-- Try it --
Wherever "with" appears in a line of the records below, count that line, and report only the number.

[Dataset entries]
══════════

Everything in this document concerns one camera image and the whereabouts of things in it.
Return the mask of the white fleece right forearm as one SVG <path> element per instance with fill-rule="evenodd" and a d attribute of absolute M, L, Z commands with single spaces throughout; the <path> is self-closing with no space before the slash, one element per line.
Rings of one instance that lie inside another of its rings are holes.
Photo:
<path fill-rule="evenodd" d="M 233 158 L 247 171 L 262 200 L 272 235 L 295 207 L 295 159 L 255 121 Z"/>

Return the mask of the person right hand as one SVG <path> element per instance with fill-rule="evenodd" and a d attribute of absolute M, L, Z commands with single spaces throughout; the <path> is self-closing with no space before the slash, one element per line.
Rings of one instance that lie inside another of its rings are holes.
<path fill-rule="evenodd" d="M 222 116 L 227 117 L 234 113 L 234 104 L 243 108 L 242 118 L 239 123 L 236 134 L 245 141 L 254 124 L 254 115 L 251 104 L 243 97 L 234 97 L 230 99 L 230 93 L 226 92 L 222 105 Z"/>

══════════

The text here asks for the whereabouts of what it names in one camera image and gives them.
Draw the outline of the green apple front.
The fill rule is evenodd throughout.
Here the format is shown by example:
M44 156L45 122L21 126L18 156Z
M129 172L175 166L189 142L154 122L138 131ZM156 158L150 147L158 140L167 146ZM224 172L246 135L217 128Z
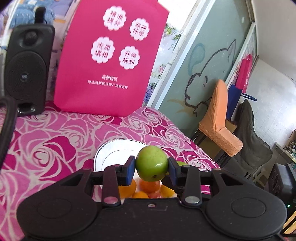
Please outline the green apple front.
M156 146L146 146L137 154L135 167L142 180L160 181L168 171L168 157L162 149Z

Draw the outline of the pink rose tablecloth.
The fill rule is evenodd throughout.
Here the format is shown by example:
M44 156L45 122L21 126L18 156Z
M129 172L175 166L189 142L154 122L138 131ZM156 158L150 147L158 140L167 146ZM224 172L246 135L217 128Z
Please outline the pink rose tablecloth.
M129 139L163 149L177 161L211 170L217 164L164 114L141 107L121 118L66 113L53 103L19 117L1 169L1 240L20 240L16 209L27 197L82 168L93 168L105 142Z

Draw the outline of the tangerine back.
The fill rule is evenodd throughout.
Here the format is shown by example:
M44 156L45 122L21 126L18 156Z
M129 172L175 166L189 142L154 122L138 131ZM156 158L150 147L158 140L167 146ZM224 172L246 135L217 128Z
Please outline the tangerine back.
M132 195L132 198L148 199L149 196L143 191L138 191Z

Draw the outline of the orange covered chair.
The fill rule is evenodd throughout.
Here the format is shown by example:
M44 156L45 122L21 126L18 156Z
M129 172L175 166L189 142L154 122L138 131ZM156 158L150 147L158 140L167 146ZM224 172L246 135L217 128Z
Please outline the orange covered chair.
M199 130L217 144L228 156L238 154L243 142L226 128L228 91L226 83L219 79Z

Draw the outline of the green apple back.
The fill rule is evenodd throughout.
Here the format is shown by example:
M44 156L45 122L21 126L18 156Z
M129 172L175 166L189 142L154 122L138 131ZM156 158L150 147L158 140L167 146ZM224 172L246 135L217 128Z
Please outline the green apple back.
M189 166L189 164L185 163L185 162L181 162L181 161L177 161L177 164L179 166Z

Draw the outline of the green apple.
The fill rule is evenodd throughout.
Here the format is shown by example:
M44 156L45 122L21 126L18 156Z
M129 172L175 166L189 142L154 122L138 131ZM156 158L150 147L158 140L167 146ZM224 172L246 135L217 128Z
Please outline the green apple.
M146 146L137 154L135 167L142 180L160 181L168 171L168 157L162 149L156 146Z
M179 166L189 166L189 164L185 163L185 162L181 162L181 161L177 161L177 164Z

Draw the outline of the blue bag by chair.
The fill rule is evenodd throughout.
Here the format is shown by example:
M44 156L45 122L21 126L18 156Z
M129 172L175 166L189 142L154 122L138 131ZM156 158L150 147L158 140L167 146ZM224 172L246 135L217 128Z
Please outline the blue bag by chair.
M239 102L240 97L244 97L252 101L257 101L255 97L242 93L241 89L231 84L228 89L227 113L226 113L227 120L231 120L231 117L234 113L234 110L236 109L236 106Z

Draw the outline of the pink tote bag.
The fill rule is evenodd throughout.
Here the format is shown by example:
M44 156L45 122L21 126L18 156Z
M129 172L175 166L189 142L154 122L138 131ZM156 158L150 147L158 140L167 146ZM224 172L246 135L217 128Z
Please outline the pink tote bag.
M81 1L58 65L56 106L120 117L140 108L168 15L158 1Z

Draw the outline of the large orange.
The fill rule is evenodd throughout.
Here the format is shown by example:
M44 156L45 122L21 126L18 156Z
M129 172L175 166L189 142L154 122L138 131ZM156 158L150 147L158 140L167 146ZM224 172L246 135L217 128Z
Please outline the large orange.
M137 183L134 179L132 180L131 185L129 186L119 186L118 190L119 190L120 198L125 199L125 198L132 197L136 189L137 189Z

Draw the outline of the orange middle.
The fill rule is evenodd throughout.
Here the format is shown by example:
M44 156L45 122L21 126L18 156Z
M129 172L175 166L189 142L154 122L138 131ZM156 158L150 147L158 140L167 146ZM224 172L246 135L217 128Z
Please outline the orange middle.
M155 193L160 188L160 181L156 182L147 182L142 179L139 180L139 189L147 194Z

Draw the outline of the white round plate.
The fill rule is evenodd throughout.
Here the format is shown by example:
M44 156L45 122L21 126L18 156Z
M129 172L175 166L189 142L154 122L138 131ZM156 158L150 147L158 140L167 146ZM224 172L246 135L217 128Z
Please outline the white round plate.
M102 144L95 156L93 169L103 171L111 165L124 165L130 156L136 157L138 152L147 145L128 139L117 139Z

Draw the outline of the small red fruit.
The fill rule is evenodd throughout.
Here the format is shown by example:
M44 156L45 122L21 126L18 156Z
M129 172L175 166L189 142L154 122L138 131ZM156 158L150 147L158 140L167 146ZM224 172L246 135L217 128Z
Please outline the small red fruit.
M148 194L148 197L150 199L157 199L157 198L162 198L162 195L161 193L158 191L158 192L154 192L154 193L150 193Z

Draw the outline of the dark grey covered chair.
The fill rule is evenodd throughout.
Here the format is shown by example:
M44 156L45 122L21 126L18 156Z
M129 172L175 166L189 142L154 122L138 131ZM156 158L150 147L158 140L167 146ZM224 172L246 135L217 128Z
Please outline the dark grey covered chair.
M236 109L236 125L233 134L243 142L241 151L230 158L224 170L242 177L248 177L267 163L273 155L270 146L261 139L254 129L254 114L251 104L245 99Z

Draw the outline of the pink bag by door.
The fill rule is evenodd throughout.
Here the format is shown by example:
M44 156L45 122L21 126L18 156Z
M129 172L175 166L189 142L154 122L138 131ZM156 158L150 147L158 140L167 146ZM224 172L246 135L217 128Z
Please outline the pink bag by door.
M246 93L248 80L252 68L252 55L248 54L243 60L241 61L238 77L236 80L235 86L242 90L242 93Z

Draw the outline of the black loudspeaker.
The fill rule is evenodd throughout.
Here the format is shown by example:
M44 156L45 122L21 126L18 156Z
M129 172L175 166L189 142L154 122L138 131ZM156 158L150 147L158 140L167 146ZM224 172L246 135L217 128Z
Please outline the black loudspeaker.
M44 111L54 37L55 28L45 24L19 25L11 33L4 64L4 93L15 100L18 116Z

══════════

-- Exercise output --
2